Ave regina caelorum, | めでたし天の女王 | |
Ave domina angelorum, | めでたし天使の主 | |
Miserere tui labentis Dufay, | 去りゆくデュファイをあわれみたまえ | |
Ne peccatorum, ruat in ignem fervorum | 罪を除き、業火に焼くことなかれ | |
Salve radix sancta, | めでたし聖なる根 | |
Ex qua mundo lux est orta, | その根から世のために光が生まれた | |
Miserere, miserere, genitrix Domini, | あわれみたまえ、あわれみたまえ、主の御母 | |
Ut pateat porta caeli debili. | 天の門を開けたまえ。 |
Ave regina caelorum | めでたし天の女王よ | |
Ave domina angelorum | めでたし天使の主よ | |
Miserere tui | 汝が死にゆくデュファイを | |
labentis Dufay, | 憐れみたまえ、 | |
Ne peccatorum ruat | もえさかる炎に | |
in ignem fervorum. | おとしめたまわぬように。 | |
Salve radix sancta, | めでたし聖なる根よ、 | |
Ex qua mundo | 御身によりて | |
lux est orta. | 世に光出でたり。 | |
Miserere, miserere, | 憐れみたまえ、憐れみたまえ、 | |
genitrix Domini, | 主の御母よ、 | |
Ut pateat porta | 天の門は弱きものに開かれて | |
caeli debili. | あるように。 |
グレゴリオ聖歌 Ave Regina caelorum に基づく4声モテトゥス。デュファイ最晩年の作と想像される。臨終の折にこの歌を歌うよう遺言したと伝えられるように、聖歌のテキスト中に「去りゆくデュファイをあわれみたまえ・・・」といった私的な祈願が挿入されている。

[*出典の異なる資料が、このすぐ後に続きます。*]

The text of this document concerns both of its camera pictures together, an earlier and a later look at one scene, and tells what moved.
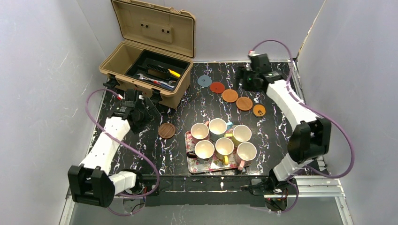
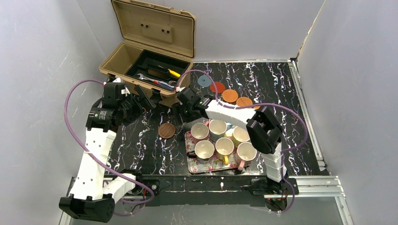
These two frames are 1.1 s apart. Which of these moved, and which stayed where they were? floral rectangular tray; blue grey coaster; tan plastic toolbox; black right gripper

曲は上2声の "Ave Regina caelorum" のパラフレーズで始まり、アルトとバスの "Ave domina angelorum" のパラフレーズに受け継がれ、テノールのカントゥス・フィルムス "Ave Regina caelorum" にかぶせて、他3声がトロープス "Miserere tui ..." を歌う。この部分のソプラノのメロディは、同名のミサの第2アニュス・デイの "Miserere" を一瞬想起させる。
第2部に当たる "Salve radix" は上2声を下2声が追う模倣で始まり、トロープス "Miserere, miserere genitrix ..." に入り、カントゥス・フィルムス "Ex qua mundo ..." を迎えて、下降音型と上昇音型 (どちらも聖歌のモチーフ) の響き合いから上昇音型が抜け出して終る。